Why are they playing with strings? Shouldn't they be working on mathematics?
From Grade 2/3 Mentor, Mary Fettig. Mary is a long-time Waldorf teacher working with new grades teacher Laurie Kozar this year.
“String figures are a visually pleasing and wonderfully tactile way of learning to appreciate complex consequential phenomenon.” James Murphy, Math teacher, LaGuardia HS of Language and Arts, NYC.
String figures, also known as Cat’s Cradle, have been played worldwide throughout the ages in cultures as varied as the Inuit to the Maori. Long studied by anthropologists, and now used by teachers to develop skills needed for mathematics, these "simple" games support neurological pathways which lead to the development of the neocortex area of the human brain.

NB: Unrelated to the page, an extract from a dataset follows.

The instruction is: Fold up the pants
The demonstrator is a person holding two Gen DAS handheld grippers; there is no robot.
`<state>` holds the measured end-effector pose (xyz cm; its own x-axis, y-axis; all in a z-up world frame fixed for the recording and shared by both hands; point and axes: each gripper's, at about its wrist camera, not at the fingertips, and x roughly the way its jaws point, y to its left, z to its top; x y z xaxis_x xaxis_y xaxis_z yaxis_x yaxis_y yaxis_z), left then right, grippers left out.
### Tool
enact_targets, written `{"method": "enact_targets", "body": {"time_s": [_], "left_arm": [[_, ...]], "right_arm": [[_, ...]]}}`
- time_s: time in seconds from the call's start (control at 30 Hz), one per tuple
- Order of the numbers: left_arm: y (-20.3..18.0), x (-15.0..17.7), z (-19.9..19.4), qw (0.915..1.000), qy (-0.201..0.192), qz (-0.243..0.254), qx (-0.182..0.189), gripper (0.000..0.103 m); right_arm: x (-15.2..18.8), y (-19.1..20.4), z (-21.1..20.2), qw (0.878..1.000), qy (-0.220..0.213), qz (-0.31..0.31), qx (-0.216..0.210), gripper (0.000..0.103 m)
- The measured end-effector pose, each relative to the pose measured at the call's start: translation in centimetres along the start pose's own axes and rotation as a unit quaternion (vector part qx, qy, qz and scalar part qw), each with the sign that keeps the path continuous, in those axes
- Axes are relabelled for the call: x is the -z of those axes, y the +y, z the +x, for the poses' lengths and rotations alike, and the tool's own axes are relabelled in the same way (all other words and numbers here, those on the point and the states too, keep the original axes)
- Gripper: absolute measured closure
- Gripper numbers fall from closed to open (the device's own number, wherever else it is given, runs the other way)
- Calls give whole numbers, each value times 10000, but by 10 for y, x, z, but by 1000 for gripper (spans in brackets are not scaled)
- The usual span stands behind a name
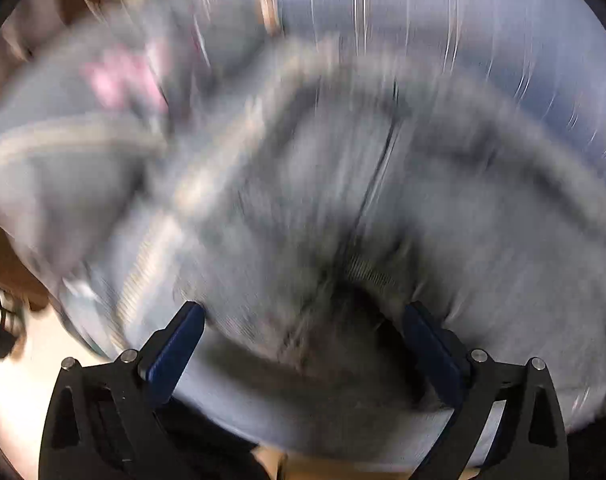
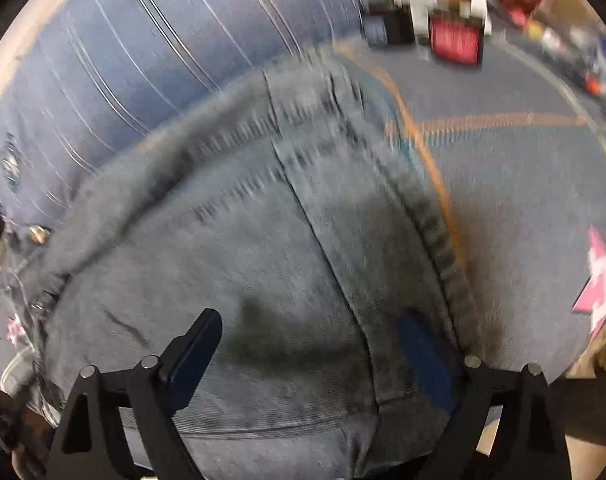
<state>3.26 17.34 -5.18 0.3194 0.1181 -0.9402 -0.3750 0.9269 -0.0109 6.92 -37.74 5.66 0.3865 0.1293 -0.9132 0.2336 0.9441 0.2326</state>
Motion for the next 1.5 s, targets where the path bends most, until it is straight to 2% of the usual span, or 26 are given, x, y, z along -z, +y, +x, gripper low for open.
{"method": "enact_targets", "body": {"time_s": [0.1, 0.17, 0.23, 0.37, 0.47, 0.53, 0.63, 0.7, 0.73, 0.83, 0.87, 1.0, 1.07, 1.13, 1.17, 1.2, 1.23, 1.27, 1.3, 1.33, 1.37, 1.43, 1.5], "left_arm": [[15, -10, -16, 9980, -403, -406, 268, 3], [14, -27, -35, 9957, -728, -422, 382, 4], [9, -49, -51, 9929, -1030, -331, 501, 3], [-6, -104, -57, 9887, -1307, -160, 716, 3], [-19, -156, -40, 9873, -1206, -161, 1022, 3], [-22, -190, -11, 9887, -838, -213, 1228, 4], [-27, -222, 18, 9881, -628, -308, 1367, 5], [-30, -247, 39, 9862, -457, -445, 1527, 10], [-32, -257, 48, 9858, -390, -507, 1552, 16], [-37, -274, 72, 9846, -27, -543, 1662, 38], [-41, -277, 78, 9858, 57, -446, 1620, 42], [-48, -281, 95, 9872, 233, -397, 1525, 42], [-50, -282, 99, 9869, 237, -396, 1544, 38], [-54, -283, 98, 9887, 166, -302, 1460, 37], [-57, -284, 98, 9897, 149, -242, 1401, 39], [-61, -284, 97, 9915, 123, -149, 1286, 45], [-64, -286, 98, 9926, 131, -70, 1201, 66], [-66, -287, 98, 9933, 152, -12, 1141, 85], [-69, -289, 98, 9952, 157, 42, 966, 94], [-71, -290, 98, 9959, 178, 37, 882, 99], [-71, -292, 98, 9958, 211, 1, 891, 100], [-69, -294, 94, 9951, 203, -84, 962, 100], [-63, -296, 80, 9942, 34, -125, 1066, 101]], "right_arm": [[-19, 2, -26, 9991, -322, 68, -273, 11], [-42, 5, -36, 9983, -495, -2, -296, 11], [-72, 9, -33, 9980, -577, -38, -244, 11], [-147, 20, -10, 9969, -696, -245, -272, 11], [-192, 25, 19, 9982, -546, -249, -58, 12], [-209, 22, 39, 9992, -341, -196, 39, 15], [-225, 16, 62, 9998, -38, -184, 50, 18], [-229, 14, 75, 9996, 55, -271, 86, 18], [-230, 13, 80, 9995, 100, -285, 97, 18], [-236, 7, 89, 9992, 256, -291, 32, 25], [-239, 5, 91, 9992, 290, -280, 31, 28], [-251, 3, 97, 9991, 303, -258, 111, 31], [-254, 5, 102, 9987, 353, -310, 173, 31], [-256, 7, 110, 9982, 415, -353, 234, 31], [-257, 8, 114, 9981, 459, -355, 227, 35], [-257, 9, 117, 9979, 493, -359, 221, 50], [-257, 12, 120, 9975, 511, -410, 273, 57], [-257, 16, 122, 9964, 505, -527, 419, 72], [-257, 18, 123, 9957, 535, -580, 476, 76], [-258, 20, 124, 9954, 561, -603, 490, 79], [-259, 22, 123, 9950, 589, -636, 496, 83], [-259, 27, 119, 9943, 517, -730, 574, 84], [-259, 32, 108, 9952, 340, -736, 557, 84]]}}
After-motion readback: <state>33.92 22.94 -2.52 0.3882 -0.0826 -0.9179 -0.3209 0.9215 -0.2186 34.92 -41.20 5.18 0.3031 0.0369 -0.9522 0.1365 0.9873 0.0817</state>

When children are working to create the complex patterns the twisting, turning, sliding and dropping of the strings form, they need to have an understanding of body geography and spatial orientation; not just the names of their fingers and which is the right or left hand, but also the meaning of above and below, towards and away, inside and outside, geometrical shapes, and more. Directions for the Starry Sky ask one to: “…Bend the thumbs over the front crossed lines, between the back crossed lines, under the front crossed lines, and pull these towards you. Bend the middle fingers over the index finger lines and from below put them behind the back thumb lines and pull them back.” And that is just a small part of the directions!

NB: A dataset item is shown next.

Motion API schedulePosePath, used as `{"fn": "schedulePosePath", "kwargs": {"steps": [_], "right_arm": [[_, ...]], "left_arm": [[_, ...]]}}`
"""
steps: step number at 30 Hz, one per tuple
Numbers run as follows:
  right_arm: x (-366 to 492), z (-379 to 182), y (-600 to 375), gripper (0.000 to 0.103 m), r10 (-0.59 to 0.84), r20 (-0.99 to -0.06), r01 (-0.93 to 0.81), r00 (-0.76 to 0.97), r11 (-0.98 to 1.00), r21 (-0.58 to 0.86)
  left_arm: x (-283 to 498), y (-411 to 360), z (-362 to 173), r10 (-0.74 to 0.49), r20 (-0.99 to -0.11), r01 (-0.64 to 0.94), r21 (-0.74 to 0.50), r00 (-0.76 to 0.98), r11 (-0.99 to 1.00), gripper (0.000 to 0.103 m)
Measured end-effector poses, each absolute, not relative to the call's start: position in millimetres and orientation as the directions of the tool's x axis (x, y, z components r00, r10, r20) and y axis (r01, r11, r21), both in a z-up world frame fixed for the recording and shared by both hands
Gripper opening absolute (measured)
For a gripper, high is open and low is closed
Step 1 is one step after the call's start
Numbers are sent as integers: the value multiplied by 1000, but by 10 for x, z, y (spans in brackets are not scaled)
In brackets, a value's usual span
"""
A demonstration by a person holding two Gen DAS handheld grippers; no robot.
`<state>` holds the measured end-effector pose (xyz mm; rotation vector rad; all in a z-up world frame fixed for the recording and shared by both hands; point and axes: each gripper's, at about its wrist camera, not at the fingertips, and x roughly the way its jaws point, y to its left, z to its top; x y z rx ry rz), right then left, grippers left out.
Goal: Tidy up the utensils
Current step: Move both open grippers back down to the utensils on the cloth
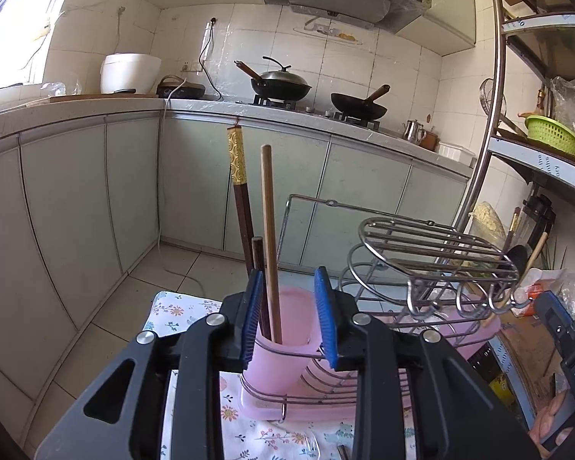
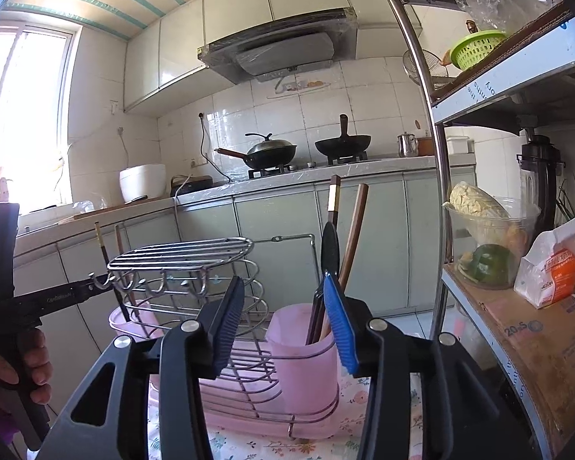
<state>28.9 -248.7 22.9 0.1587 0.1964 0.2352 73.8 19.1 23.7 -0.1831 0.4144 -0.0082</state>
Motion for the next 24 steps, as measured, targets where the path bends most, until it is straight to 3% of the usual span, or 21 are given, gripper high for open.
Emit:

One has to work rhythmically, with coordination and concentration and have the mental and physical dexterity to keep the string in place as they move through steps leading to the final figure. Sequential thinking and memory, along with an ability to visualize an outcome sounds like the skills needed to perform complex mathematical problems. You need to see the patterns and the form, and I believe that is ultimately what mathematics is—the seeing and understanding of more and more complex patterns.

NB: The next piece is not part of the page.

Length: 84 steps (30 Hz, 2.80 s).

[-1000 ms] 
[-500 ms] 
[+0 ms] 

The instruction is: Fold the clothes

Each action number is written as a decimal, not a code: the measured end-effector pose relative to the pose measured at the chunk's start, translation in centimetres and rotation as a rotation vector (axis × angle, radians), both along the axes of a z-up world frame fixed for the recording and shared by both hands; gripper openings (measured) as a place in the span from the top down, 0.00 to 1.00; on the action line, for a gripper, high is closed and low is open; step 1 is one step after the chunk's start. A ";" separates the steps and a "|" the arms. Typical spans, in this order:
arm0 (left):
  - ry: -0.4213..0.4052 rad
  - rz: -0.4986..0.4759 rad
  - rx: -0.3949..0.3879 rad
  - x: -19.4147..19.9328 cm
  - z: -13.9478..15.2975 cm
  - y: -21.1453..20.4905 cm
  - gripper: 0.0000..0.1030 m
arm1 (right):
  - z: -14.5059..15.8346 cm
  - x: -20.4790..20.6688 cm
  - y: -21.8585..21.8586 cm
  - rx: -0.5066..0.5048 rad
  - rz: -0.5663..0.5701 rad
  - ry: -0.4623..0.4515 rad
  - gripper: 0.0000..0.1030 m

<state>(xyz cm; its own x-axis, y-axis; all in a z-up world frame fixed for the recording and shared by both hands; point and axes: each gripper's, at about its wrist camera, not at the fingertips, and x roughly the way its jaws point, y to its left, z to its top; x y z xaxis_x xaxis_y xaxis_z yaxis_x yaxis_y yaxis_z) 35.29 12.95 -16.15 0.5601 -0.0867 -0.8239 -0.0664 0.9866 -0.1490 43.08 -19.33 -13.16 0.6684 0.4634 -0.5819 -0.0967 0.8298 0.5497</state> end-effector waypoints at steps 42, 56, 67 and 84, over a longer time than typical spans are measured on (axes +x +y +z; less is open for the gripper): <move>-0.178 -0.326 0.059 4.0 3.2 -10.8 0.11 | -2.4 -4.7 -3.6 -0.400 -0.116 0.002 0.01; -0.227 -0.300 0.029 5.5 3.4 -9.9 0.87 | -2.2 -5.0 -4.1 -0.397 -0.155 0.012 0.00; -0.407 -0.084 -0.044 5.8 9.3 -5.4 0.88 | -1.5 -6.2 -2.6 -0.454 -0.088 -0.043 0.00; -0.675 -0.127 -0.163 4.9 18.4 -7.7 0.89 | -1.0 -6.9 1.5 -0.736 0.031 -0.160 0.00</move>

In Grades 2/3, students not only used individual strings to play with, but Mr. Maynard, former OVWS Movement teacher, visited the class with a huge string which allowed students themselves to form the figures as each student stepped in for a finger! As he moved his fingers he told a story calling upon the imagination of the class to follow the steps. After forming the shapes with individual strings, the students were asked to work together, to feel the give and take needed to keep the string tight and to let it slip when needed, building on the social fabric to create a large star and to free a group of animals from a circus train.
Now students are creating their own string figures and perhaps one day these same children will follow the advice of anthropologist Louis Leakey’s mentor who once told him before his visit to sub-Sahara Africa, “You can travel anywhere with a smile and a string.”